[WHAT IS BEING ASKED]
Copy each line that contains the string "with", taking them from the material.
────────────────────────────────────────
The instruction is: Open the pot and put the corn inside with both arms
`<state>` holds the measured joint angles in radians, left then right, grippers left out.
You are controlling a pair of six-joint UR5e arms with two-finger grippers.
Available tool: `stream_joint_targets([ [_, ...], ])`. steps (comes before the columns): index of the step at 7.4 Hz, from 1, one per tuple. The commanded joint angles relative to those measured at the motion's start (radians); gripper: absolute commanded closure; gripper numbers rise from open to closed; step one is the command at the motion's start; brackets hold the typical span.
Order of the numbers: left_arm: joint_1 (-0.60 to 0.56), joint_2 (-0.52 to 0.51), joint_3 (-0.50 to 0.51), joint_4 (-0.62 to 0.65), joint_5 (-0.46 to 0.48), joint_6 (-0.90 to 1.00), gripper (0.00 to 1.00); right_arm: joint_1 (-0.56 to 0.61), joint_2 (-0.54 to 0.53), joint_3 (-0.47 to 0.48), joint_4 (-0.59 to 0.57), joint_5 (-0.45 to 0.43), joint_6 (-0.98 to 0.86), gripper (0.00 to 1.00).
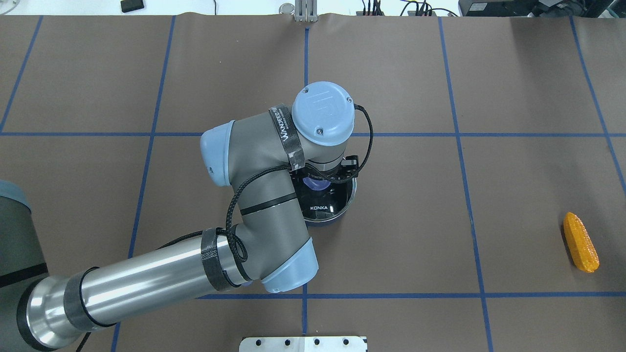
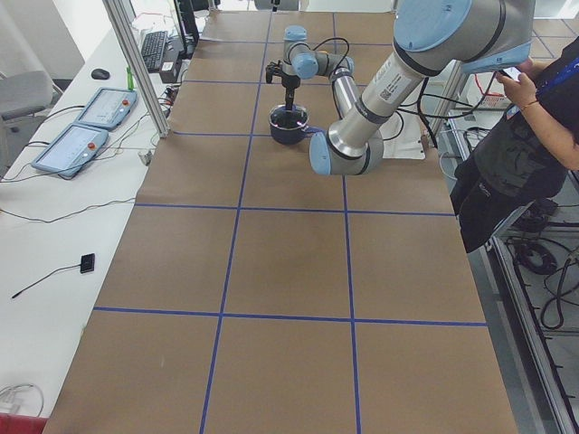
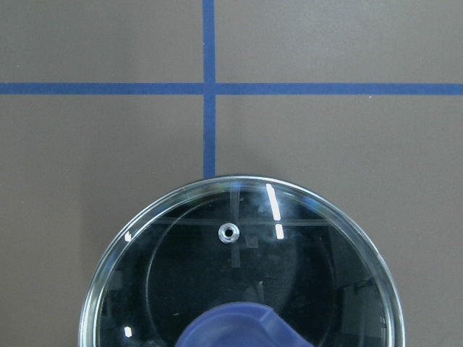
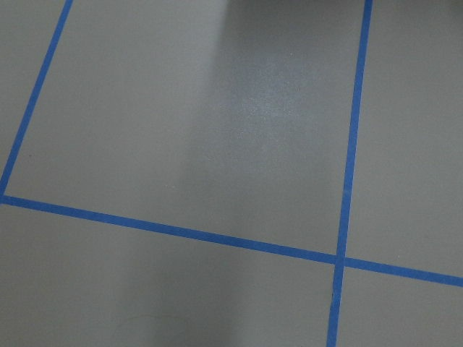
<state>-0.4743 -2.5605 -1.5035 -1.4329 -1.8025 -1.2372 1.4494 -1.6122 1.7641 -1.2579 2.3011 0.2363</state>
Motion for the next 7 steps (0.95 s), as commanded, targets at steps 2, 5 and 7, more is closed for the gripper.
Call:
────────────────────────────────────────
[YOUR SOLUTION]
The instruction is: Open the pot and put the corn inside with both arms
You are controlling a pair of six-joint UR5e arms with two-finger grippers.

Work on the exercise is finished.